We’ll be sitting down to dinner in the Pilot’s Grille in’—she looks at her watch— ‘two hours and forty-five minutes from right now. And if it’s a minute longer, I’ll buy you a bottle of Irish Mist to take home with you.

You see, my dad was right. Save enough miles and you’ll save time, even if you have to go through every damn bog and sump in Kennebec County to do it. Now what do you say?’

“She was lookin at me with her brown eyes just like lamps, there was a devilish look in them that said turn your cap around back’rds, Homer, and climb aboard this hoss, I be first and you be second and let the devil take the hindmost, and there was a grin on her face that said the exact same thing, and I tell you, Dave, I wanted to go. I didn’t even want to top that damn can of grout. And I certain sure didn’t want to drive that godevil of hers. I wanted just to sit in it on the shotgun side and watch her get in, see her skirt come up a little, see her pull it down over her knees or not, watch her hair shine.” He trailed off and suddenly let off a sarcastic, choked laugh. That laugh of his sounded like a shotgun loaded with rock salt.

“Just call up Megan and say, ‘You know ‘Phelia Todd, that woman you’re halfway to being so jealous of now you can’t see straight and can’t ever find a good word to say about her? Well, her and me is going to make this speed-run down to Bangor in that little champagne-colored go-devil Mercedes of hers, so don’t wait dinner.’

“Just call her up and say that. Oh yes. Oh ayuh.” And he laughed again with his hands lying there on his legs just as natural as ever was and I seen something in his face that was almost hateful and after a minute he took his glass of mineral water from the railing there and got outside some of it.

“You didn’t go,” I said.

“Not then.” He laughed, and this laugh was gentler.
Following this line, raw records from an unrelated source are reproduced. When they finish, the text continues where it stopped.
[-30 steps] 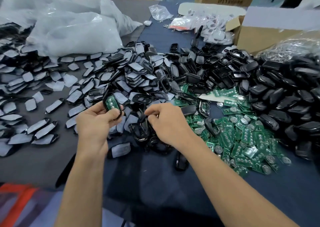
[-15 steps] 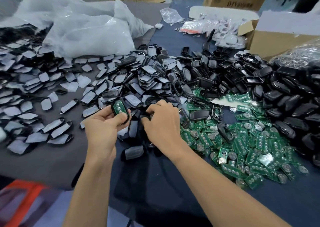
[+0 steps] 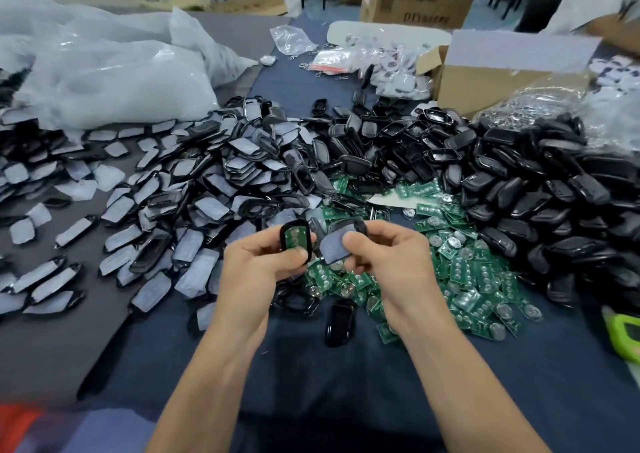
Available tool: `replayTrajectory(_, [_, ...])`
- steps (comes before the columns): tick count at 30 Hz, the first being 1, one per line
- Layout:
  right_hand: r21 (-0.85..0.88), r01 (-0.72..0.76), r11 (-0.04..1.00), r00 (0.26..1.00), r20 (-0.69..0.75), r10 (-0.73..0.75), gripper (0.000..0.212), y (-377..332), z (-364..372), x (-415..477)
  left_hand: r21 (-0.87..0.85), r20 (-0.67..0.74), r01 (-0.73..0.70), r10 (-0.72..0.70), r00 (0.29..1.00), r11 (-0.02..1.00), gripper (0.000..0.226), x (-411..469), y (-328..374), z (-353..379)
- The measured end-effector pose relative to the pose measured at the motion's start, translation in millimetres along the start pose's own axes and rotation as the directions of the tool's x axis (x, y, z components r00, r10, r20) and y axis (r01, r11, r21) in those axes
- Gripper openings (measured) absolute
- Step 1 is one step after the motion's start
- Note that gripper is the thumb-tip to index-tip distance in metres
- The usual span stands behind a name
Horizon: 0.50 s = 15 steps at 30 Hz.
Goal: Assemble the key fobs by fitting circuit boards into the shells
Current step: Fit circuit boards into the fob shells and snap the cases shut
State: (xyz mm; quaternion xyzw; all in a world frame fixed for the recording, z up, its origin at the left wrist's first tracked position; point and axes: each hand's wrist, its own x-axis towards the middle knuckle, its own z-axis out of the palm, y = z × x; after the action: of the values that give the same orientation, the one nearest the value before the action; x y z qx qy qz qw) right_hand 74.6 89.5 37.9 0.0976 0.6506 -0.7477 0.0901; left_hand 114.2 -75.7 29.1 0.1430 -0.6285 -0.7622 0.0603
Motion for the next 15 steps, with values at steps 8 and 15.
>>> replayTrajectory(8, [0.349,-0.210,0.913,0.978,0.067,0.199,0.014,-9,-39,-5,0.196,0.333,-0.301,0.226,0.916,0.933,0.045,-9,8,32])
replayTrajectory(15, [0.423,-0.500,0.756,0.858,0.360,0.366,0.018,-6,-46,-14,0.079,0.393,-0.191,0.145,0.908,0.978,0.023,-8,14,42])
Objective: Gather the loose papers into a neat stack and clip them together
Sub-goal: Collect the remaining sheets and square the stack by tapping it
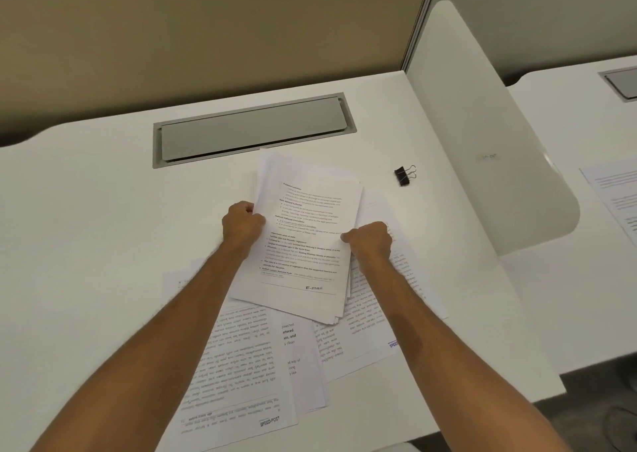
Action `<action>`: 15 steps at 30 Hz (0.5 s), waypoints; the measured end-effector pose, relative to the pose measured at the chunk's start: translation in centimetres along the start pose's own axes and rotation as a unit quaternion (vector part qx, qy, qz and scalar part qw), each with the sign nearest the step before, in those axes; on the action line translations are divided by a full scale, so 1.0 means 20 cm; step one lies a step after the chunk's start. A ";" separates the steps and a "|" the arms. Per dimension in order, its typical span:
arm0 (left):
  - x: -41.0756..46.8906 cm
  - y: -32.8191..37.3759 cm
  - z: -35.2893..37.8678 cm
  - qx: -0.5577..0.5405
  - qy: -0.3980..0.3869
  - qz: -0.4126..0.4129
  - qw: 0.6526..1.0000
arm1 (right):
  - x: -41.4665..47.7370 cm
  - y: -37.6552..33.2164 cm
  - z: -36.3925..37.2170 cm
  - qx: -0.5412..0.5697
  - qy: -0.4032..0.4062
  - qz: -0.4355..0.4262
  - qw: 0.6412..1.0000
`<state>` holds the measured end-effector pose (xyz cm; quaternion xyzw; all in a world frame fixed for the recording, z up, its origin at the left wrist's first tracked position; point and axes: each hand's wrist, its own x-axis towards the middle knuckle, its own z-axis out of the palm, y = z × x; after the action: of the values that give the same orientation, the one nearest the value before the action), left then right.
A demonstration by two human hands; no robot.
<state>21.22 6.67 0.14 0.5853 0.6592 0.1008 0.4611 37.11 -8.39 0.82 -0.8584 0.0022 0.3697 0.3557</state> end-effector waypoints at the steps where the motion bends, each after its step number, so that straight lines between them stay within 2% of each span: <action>1: 0.00 -0.01 0.00 0.001 0.004 0.007 1.000 | 0.01 0.00 0.00 0.004 -0.002 0.004 1.000; 4: -0.04 -0.01 -0.01 -0.020 -0.009 0.031 0.999 | 0.01 0.00 0.01 0.005 -0.014 0.008 1.000; 10: -0.10 0.05 -0.06 -0.068 -0.005 0.076 0.995 | -0.01 -0.02 -0.02 0.053 -0.033 -0.036 0.997; 15: -0.14 0.12 -0.21 -0.093 0.008 0.095 0.991 | -0.11 -0.10 -0.08 0.062 -0.034 -0.107 0.992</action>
<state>19.57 6.58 5.46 0.5988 0.5919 0.2098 0.4971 36.99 -8.42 4.12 -0.8166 -0.0785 0.3581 0.4459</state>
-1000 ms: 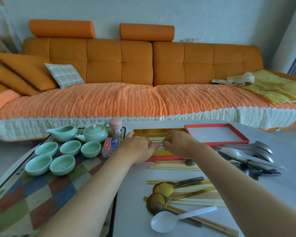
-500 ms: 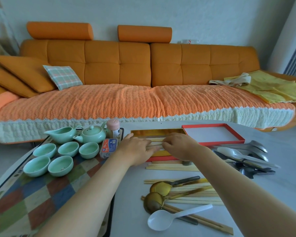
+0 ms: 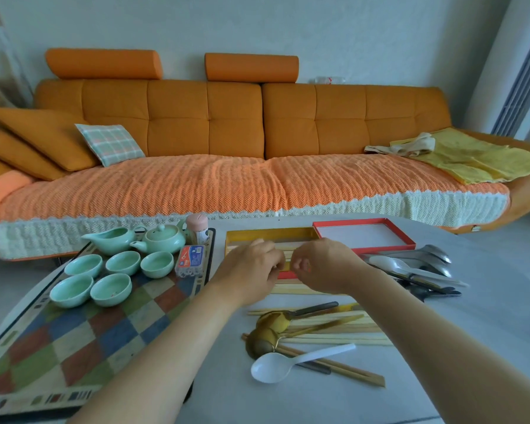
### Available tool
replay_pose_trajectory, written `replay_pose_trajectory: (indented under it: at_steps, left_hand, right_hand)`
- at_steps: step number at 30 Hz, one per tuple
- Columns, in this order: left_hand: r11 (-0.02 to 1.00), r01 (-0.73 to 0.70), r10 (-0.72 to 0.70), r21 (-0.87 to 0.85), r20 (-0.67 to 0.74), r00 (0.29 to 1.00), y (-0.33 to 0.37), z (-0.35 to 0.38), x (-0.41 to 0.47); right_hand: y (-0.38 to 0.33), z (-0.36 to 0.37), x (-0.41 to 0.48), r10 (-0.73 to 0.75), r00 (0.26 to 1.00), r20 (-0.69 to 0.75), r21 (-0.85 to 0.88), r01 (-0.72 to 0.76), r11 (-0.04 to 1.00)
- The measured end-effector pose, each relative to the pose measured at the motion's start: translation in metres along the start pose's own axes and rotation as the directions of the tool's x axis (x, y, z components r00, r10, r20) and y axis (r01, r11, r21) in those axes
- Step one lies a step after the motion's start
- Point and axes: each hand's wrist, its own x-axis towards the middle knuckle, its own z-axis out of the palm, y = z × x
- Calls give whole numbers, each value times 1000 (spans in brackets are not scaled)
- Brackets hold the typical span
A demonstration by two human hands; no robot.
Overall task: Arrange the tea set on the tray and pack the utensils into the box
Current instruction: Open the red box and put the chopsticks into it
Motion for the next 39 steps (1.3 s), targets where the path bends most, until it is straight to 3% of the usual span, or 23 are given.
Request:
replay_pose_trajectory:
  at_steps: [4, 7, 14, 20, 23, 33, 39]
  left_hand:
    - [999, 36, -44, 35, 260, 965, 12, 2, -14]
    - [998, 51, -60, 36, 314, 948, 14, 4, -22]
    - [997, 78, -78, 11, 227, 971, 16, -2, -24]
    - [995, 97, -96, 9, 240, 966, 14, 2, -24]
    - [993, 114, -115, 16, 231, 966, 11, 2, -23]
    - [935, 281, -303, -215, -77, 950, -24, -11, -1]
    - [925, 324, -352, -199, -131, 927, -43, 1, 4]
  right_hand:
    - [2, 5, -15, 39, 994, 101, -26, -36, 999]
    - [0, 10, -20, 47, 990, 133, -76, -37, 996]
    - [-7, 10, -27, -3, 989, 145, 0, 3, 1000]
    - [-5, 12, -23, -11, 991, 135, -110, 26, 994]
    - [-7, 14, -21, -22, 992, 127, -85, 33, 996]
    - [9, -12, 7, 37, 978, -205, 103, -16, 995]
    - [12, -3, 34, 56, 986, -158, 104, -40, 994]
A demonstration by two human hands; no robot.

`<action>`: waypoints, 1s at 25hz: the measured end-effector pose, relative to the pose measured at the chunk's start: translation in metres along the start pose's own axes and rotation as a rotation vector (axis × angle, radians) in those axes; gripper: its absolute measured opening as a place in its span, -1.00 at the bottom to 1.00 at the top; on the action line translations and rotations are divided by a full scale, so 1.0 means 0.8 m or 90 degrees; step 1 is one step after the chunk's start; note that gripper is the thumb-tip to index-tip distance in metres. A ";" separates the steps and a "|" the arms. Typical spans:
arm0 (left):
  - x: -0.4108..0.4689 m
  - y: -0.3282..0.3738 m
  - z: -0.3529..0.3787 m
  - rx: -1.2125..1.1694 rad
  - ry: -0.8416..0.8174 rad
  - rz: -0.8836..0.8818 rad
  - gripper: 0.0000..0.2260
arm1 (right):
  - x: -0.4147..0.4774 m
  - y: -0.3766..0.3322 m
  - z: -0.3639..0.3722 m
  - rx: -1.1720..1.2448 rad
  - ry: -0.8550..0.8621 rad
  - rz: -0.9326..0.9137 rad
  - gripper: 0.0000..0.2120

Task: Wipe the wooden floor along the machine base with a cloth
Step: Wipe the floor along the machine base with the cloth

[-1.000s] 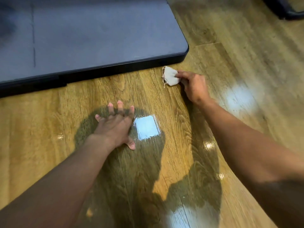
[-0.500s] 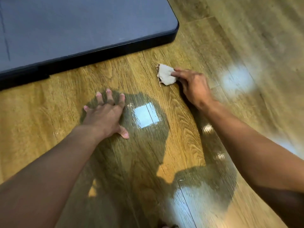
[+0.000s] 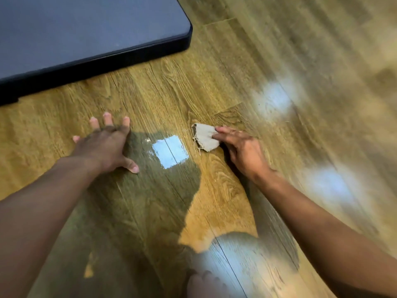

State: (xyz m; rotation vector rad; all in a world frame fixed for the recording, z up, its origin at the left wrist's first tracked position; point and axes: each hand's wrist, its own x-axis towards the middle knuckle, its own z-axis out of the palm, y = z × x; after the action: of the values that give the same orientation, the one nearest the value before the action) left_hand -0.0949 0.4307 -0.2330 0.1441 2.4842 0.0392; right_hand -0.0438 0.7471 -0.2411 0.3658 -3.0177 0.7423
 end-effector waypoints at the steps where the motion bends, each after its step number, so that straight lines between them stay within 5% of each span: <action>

“She must have seen something in my face, because it as like she found herself again. She stopped looking like a sorority girl and just looked like ‘Phelia Todd again. She looked down at the notebook like she didn’t know what it was she had been holding and put it down by her side, almost behind her skirt.

“I says, ‘I’d like to do just that thing, missus, but I got to finish up here, and my wife has got a roast on for dinner.’

“She says, ‘I understand, Homer—I just got a little carried away. I do that a lot. All the time, Worth says.’ Then she kinda straightened up and says, ‘But the offer holds, any time you want to go. You can even throw your shoulder to the back end if we get stuck somewhere. Might save me five dollars.’ And she laughed.

” ‘I’ll take you up on it, missus,’ I says, and she seen that I meant what I said and wasn’t just being polite.

” ‘And before you just go believing that a hundred and sixteen miles to Bangor is out of the question, get out your own map and see how many miles it would be as the crow flies.’

“I finished the tiles and went home and ate leftovers— there wa’n’t no roast, and I think ‘Phelia Todd knew it—and after Megan was in bed, I got out my yardstick and a pen and my Mobil map of the state, and I did what she had told me . . . because it had laid hold of my mind a bit, you see. I drew a straight line and did out the calculations accordin to the scale of miles. I was some surprised. Because if you went from Castle Rock up there to Bangor like one of those little Piper Cubs could fly on a clear day—if you didn’t have to mind lakes, or stretches of lumber company woods that was chained off, or bogs, or crossing rivers where there wasn’t no bridges, why, it would just be seventy-nine miles, give or take.” I jumped a little.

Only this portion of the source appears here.